2. Ivanti Warns Of Three More CSA Zero-Days Exploited in Attacks

Ivanti has released security updates to patch three new Cloud Services Appliance (CSA) zero-day vulnerabilities actively exploited in attacks. These flaws, when chained with another zero-day (CVE-2024-8963) patched in September, allow attackers to perform SQL injection, execute arbitrary code, and bypass security restrictions on vulnerable CSA gateways. The vulnerabilities affect CSA versions 5.0.1 and earlier. Ivanti recommends users upgrade to version 5.0.2 and rebuild compromised systems. For detection, admins should review endpoint detection and response (EDR) alerts or check for new or modified admin users. While CSA 4.6 is end-of-life, Ivanti emphasized no exploitation has been seen in CSA 5.0. Ivanti is enhancing security practices, having signed the CISA Secure by Design pledge, and continues to improve its disclosure process for faster issue resolution.

3. Critical Apache Avro SDK Flaw Impacts Java Applications 

A critical vulnerability in the Apache Avro Java SDK, tracked as CVE-2024-47561, can allow arbitrary code execution on affected instances.

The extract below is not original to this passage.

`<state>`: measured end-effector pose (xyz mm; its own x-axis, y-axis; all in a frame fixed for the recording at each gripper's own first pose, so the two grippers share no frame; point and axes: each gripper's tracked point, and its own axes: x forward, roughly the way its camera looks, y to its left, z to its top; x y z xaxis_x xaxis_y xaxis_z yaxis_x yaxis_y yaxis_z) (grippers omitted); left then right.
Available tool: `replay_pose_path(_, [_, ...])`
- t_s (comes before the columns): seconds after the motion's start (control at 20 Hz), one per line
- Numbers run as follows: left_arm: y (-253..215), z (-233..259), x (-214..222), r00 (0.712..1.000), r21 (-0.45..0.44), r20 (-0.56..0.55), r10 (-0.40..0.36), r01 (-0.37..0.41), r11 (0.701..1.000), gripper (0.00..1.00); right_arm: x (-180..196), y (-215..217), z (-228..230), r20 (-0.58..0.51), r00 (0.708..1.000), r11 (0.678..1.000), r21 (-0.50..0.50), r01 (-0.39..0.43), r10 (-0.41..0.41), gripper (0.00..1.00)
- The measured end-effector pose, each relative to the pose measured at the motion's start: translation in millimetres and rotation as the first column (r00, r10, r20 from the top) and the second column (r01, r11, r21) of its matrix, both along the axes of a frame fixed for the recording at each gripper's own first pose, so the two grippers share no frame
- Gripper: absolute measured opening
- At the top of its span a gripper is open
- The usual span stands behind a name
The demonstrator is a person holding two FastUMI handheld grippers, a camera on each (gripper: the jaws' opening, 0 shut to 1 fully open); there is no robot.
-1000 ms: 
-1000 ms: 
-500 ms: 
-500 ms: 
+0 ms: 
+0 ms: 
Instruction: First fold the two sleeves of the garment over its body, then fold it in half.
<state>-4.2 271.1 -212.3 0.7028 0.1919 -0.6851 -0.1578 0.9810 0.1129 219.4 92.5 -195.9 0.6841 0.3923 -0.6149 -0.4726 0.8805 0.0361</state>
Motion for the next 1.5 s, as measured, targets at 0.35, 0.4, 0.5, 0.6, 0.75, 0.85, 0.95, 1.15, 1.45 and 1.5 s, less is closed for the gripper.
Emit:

This flaw impacts all versions of the software prior to 1.11.4. Apache Avro, a data serialization framework used in big data and distributed systems, is part of the Apache Hadoop project. The issue stems from the Java SDK’s schema parsing, which could be exploited by malicious actors. Users are advised to upgrade to versions 1.11.4 or 1.12.0, which address the vulnerability. Applications allowing user-provided Avro schemas for parsing are at risk. For those unable to update, mitigations include avoiding user-provided schema parsing or sanitizing schemas before processing.

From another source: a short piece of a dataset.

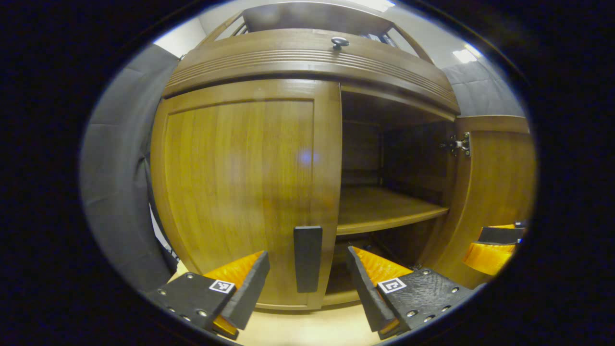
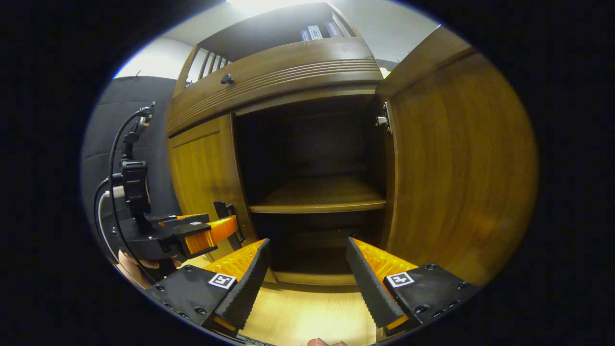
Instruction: Open the right door of the double-door shoe cabinet with the right hand, and open the left door with the left hand.
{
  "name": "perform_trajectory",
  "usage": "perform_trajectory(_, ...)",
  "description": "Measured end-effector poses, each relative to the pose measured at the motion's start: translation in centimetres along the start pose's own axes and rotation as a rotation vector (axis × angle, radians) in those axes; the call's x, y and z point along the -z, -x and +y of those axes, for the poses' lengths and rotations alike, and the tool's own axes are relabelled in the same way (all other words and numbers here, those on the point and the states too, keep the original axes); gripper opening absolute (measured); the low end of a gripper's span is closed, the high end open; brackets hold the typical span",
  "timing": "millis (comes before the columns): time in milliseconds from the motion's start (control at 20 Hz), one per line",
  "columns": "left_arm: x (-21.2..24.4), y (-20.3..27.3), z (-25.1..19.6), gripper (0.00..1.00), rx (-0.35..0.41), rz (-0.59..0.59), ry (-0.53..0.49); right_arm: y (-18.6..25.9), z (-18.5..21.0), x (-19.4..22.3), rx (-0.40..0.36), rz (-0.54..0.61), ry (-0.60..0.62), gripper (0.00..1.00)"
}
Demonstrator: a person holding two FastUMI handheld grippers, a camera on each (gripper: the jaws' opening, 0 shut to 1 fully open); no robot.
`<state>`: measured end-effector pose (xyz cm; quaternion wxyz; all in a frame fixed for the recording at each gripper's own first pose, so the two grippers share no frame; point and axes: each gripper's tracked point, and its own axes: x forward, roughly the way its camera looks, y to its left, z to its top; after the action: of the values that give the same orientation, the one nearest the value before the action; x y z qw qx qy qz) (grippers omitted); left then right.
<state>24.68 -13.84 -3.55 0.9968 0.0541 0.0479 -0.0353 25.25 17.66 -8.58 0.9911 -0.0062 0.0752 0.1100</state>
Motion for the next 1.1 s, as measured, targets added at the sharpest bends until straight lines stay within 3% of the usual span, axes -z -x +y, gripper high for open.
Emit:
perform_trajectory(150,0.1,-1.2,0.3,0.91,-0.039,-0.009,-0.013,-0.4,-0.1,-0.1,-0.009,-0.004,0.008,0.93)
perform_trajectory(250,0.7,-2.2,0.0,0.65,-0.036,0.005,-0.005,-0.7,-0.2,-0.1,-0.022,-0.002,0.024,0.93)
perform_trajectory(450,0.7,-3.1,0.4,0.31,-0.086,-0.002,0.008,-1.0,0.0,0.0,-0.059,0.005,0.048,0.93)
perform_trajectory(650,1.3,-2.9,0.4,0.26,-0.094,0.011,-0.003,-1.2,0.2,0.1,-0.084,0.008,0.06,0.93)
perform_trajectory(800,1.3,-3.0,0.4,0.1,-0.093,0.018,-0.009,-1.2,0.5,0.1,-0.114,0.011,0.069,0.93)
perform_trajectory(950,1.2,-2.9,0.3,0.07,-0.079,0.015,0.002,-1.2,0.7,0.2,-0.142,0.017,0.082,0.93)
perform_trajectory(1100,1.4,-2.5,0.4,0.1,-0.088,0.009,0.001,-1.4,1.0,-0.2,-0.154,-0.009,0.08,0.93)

4. WordPress LiteSpeed Cache Plugin Security Flaw Exposes Sites to XSS Attacks

A high-severity vulnerability (CVE-2024-47374, CVSS score: 7.2) has been identified in the LiteSpeed Cache plugin for WordPress, affecting versions up to 6.5.0.2. This stored cross-site scripting (XSS) flaw allows malicious actors to inject JavaScript, potentially leading to privilege escalation or sensitive data theft. The issue was resolved in version 6.5.1 on September 25, 2024, following responsible disclosure by researcher TaiYou from Patchstack Alliance. The vulnerability arises from improper parsing of the “X-LSCACHE-VARY-VALUE” HTTP header. The exploit requires the plugin’s “CSS Combine” and “Generate UCSS” options to be enabled. Stored XSS attacks are dangerous as they can execute malicious scripts whenever a site visitor accesses the affected page.This vulnerability is particularly concerning due to LiteSpeed Cache’s large user base, with over six million installations.

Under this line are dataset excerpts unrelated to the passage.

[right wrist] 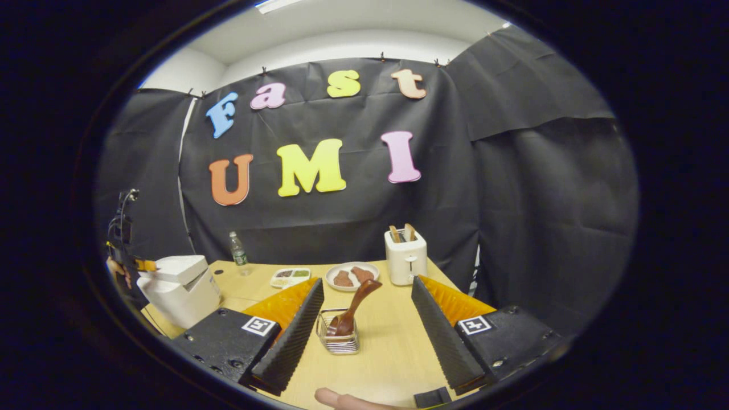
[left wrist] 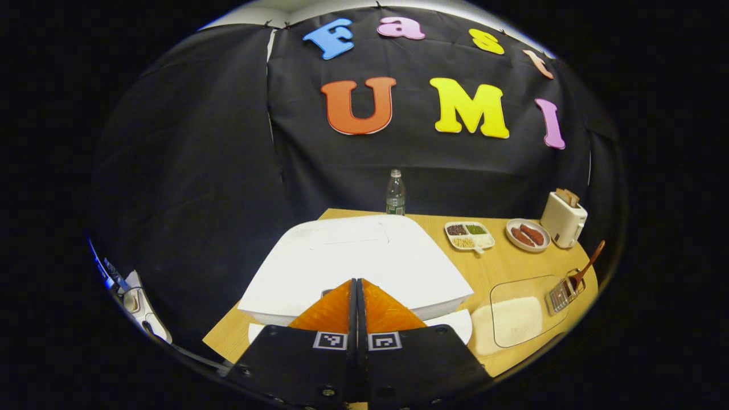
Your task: Close the left gripper, press the button to open the rice cooker; take a wooden spoon from the chopstick holder with the right hand, scoop a spoonful of rice and pour it into the rice cooker, then put the wooden spoon back into the chopstick holder.
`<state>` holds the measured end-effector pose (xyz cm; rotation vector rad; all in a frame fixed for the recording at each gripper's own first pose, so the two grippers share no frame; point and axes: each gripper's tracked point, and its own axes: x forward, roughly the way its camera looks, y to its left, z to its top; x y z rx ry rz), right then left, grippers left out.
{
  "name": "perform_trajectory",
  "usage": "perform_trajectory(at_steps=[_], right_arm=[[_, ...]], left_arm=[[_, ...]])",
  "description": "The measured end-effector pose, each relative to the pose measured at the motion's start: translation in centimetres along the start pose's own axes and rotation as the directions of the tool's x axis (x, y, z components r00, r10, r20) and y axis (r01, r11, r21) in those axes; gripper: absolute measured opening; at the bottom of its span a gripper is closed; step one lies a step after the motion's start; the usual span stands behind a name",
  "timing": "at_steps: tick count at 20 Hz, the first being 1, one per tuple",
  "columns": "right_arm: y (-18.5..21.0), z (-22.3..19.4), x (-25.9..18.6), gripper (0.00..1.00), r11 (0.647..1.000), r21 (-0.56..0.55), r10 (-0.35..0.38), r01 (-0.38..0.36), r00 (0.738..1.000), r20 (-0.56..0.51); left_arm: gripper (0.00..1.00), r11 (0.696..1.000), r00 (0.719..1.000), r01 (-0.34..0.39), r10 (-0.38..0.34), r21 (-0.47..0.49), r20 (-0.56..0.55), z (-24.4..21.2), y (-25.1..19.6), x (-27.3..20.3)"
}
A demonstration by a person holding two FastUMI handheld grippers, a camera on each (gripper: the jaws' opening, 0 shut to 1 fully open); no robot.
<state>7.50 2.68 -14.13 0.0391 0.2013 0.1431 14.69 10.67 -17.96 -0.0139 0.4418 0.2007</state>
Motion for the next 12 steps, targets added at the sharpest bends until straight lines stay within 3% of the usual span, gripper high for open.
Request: perform_trajectory(at_steps=[3, 5, 6, 7, 9, 10, 12], right_arm=[[0.5, 0.7, -0.6, 0.99, 1.0, -0.023, -0.007, 0.007, 1.0, 0.016], [1.3, 1.4, -1.1, 1.0, 0.999, -0.033, 0.001, -0.001, 1.0, 0.029], [1.7, 1.7, -1.3, 1.0, 0.999, -0.038, 0.008, -0.006, 0.999, 0.037], [2.0, 1.9, -1.5, 1.0, 0.999, -0.039, 0.01, -0.008, 0.999, 0.044], [2.0, 2.4, -1.5, 1.0, 1.0, -0.026, -0.002, 0.004, 0.998, 0.064], [1.9, 2.6, -1.5, 1.0, 1.0, -0.013, -0.019, 0.02, 0.997, 0.072], [2.2, 2.6, -1.0, 1.0, 0.999, -0.015, -0.029, 0.03, 0.996, 0.08]], left_arm=[[0.0, 0.999, 0.993, 0.003, 0.001, -0.036, 0.12, 4.0, 0.9, -2.1], [0.12, 0.998, 0.987, 0.041, -0.032, -0.054, 0.156, 5.1, 0.9, -3.7], [0.51, 0.995, 0.979, 0.087, -0.076, -0.048, 0.188, 5.6, -0.1, -5.1], [0.6, 0.994, 0.971, 0.105, -0.095, -0.033, 0.217, 5.9, -0.3, -6.2], [0.92, 0.997, 0.962, 0.073, -0.067, -0.013, 0.264, 6.1, 0.5, -8.2], [0.98, 0.998, 0.956, 0.057, -0.051, -0.012, 0.288, 6.3, 0.9, -9.2], [0.96, 0.998, 0.943, 0.061, -0.057, -0.002, 0.327, 6.5, 0.6, -11.8]])
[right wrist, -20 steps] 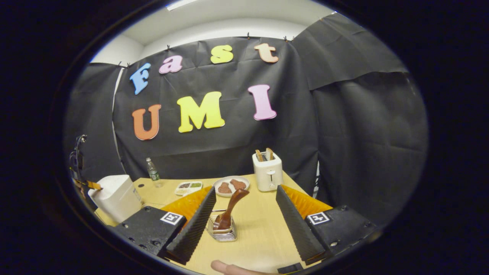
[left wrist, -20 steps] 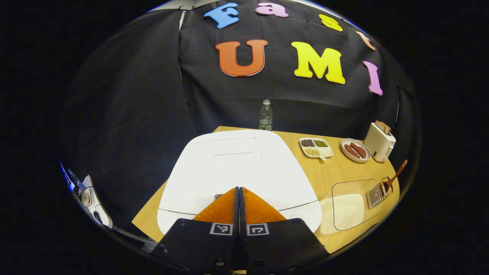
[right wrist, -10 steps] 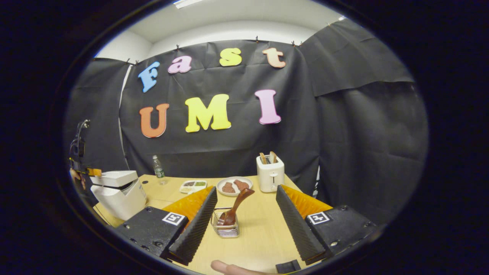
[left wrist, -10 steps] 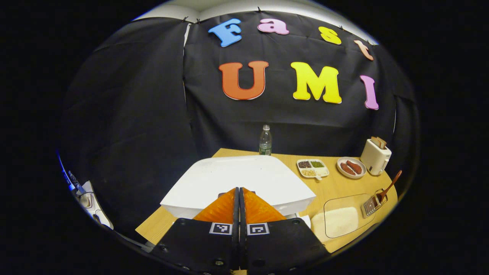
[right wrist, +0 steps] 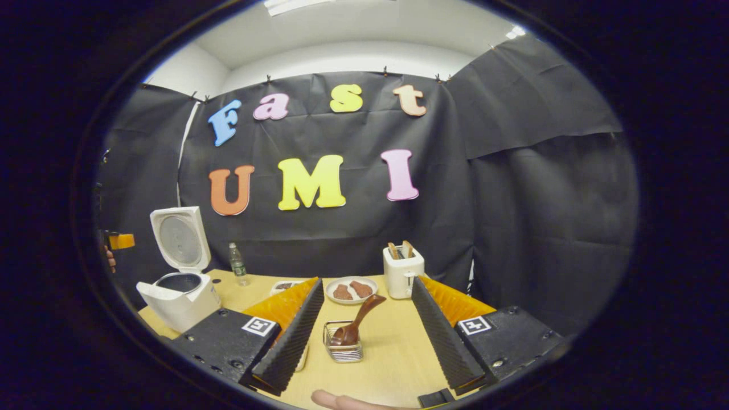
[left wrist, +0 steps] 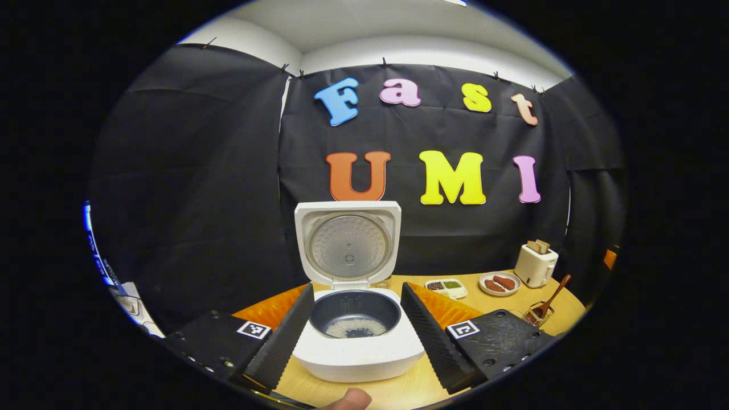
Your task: Close the left gripper, press the button to open the rice cooker; take a wooden spoon from the chopstick holder with the right hand, scoop a spoonful of rice and pour it into the rice cooker, then put the wooden spoon back into the chopstick holder.
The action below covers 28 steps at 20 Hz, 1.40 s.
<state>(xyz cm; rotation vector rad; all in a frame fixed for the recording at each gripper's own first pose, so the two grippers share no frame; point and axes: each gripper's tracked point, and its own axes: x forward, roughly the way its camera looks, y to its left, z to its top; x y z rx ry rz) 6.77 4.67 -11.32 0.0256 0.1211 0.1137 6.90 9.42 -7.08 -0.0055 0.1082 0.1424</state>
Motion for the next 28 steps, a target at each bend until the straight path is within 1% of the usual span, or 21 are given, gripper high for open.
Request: perform_trajectory(at_steps=[2, 3, 6, 7, 9, 10, 11, 12, 14, 15, 16, 19, 20, 21, 23, 24, 25, 26, 27, 28], right_arm=[[-0.2, -0.4, 0.8, 1.0, 1.0, 0.0, -0.014, 0.014, 1.0, -0.001], [-0.3, -0.8, 1.4, 0.98, 1.0, 0.001, -0.019, 0.019, 1.0, -0.006], [-0.7, -2.4, 3.6, 1.0, 0.999, 0.003, -0.035, 0.035, 0.999, -0.023], [-0.7, -3.1, 4.4, 1.0, 0.999, 0.003, -0.036, 0.036, 0.999, -0.029], [-0.7, -4.9, 6.3, 1.0, 0.999, 0.006, -0.031, 0.031, 0.998, -0.064], [-1.1, -5.7, 7.3, 1.0, 0.999, 0.015, -0.039, 0.041, 0.996, -0.082], [-1.5, -6.5, 8.5, 1.0, 0.998, 0.02, -0.051, 0.054, 0.994, -0.096], [-1.9, -7.3, 9.5, 1.0, 0.998, 0.017, -0.063, 0.065, 0.992, -0.113], [-2.0, -8.9, 11.4, 1.0, 0.998, 0.02, -0.062, 0.066, 0.988, -0.138], [-2.2, -9.9, 12.4, 0.99, 0.997, 0.013, -0.068, 0.07, 0.985, -0.156], [-2.3, -10.7, 13.2, 1.0, 0.998, 0.013, -0.064, 0.068, 0.983, -0.172], [-2.5, -13.4, 15.8, 1.0, 0.996, 0.052, -0.064, 0.078, 0.972, -0.225], [-2.4, -14.4, 16.5, 0.99, 0.994, 0.08, -0.056, 0.078, 0.967, -0.248], [-1.7, -15.5, 17.4, 1.0, 0.992, 0.108, -0.03, 0.062, 0.962, -0.272], [-1.0, -17.5, 18.4, 0.98, 0.989, 0.138, 0.002, 0.045, 0.945, -0.328], [-0.8, -18.1, 18.8, 1.0, 0.987, 0.153, 0.014, 0.04, 0.94, -0.34], [-0.5, -18.5, 19.2, 1.0, 0.986, 0.162, 0.022, 0.038, 0.936, -0.352], [-0.3, -18.6, 19.5, 0.94, 0.986, 0.166, 0.029, 0.031, 0.937, -0.347], [0.3, -18.5, 19.8, 0.92, 0.984, 0.177, 0.059, 0.003, 0.938, -0.341], [0.6, -18.5, 20.0, 0.96, 0.984, 0.18, 0.072, -0.01, 0.937, -0.341]], left_arm=[[0.97, 1.0, 0.999, 0.014, -0.014, -0.002, 0.033, 0.3, -0.4, -2.3], [0.97, 1.0, 0.999, 0.028, -0.028, -0.005, 0.036, 0.2, -0.8, -3.3], [0.97, 0.996, 0.995, 0.08, -0.078, -0.03, 0.061, 0.0, -2.1, -6.6], [0.96, 0.996, 0.994, 0.08, -0.078, -0.027, 0.075, 0.0, -2.2, -7.5], [0.96, 0.998, 0.993, 0.067, -0.067, 0.01, 0.102, -0.1, -2.2, -9.0], [0.96, 0.999, 0.992, 0.049, -0.05, 0.015, 0.113, -0.2, -2.0, -9.6], [0.96, 0.999, 0.992, 0.047, -0.048, 0.01, 0.119, -0.3, -2.1, -10.3], [0.96, 0.998, 0.991, 0.057, -0.057, 0.002, 0.12, -0.7, -2.6, -11.0], [0.96, 0.997, 0.99, 0.075, -0.074, -0.009, 0.118, -1.3, -3.1, -12.1], [0.96, 0.997, 0.99, 0.081, -0.079, -0.015, 0.119, -1.4, -3.3, -12.4], [0.96, 0.996, 0.989, 0.086, -0.083, -0.019, 0.121, -1.4, -3.3, -12.7], [0.96, 0.995, 0.987, 0.098, -0.096, -0.01, 0.129, -1.1, -3.3, -13.5], [0.96, 0.996, 0.987, 0.095, -0.093, -0.003, 0.128, -1.2, -3.0, -13.7], [0.96, 0.996, 0.987, 0.091, -0.091, 0.002, 0.13, -1.2, -2.9, -14.0], [0.96, 0.997, 0.989, 0.077, -0.077, 0.005, 0.124, -1.5, -2.5, -14.1], [0.96, 0.997, 0.99, 0.073, -0.074, 0.006, 0.123, -1.6, -2.4, -14.1], [0.96, 0.997, 0.99, 0.073, -0.073, 0.008, 0.12, -1.8, -2.4, -14.2], [0.96, 0.997, 0.991, 0.075, -0.075, 0.007, 0.114, -2.0, -2.5, -14.1], [0.96, 0.997, 0.991, 0.078, -0.078, 0.004, 0.109, -2.2, -2.7, -13.8], [0.96, 0.997, 0.992, 0.079, -0.079, 0.003, 0.101, -2.5, -2.8, -13.5]])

5. CISA Warns of Exploited Ivanti Flaw: Urgent Patch Needed

CISA warns of active exploitation of a critical vulnerability (CVE-2024-29824) in Ivanti Endpoint Manager, urging organizations to apply the May 2024 patch immediately. This flaw, which allows unauthorized access, could lead to data theft, ransomware, and other attacks. CISA has added the bug to its Known Exploited Vulnerabilities Catalog, citing evidence of ongoing exploitation. Ivanti confirmed that a limited number of customers have already been targeted. Government agencies must patch systems by October 23, 2024, and all organizations are advised to prioritize this fix. This follows a series of attacks exploiting multiple Ivanti security flaws, including zero-day vulnerabilities. Ivanti is working to improve its security processes to address threats faster. With over 40,000 companies using Ivanti’s tools, the widespread impact underscores the urgency of addressing this issue swiftly.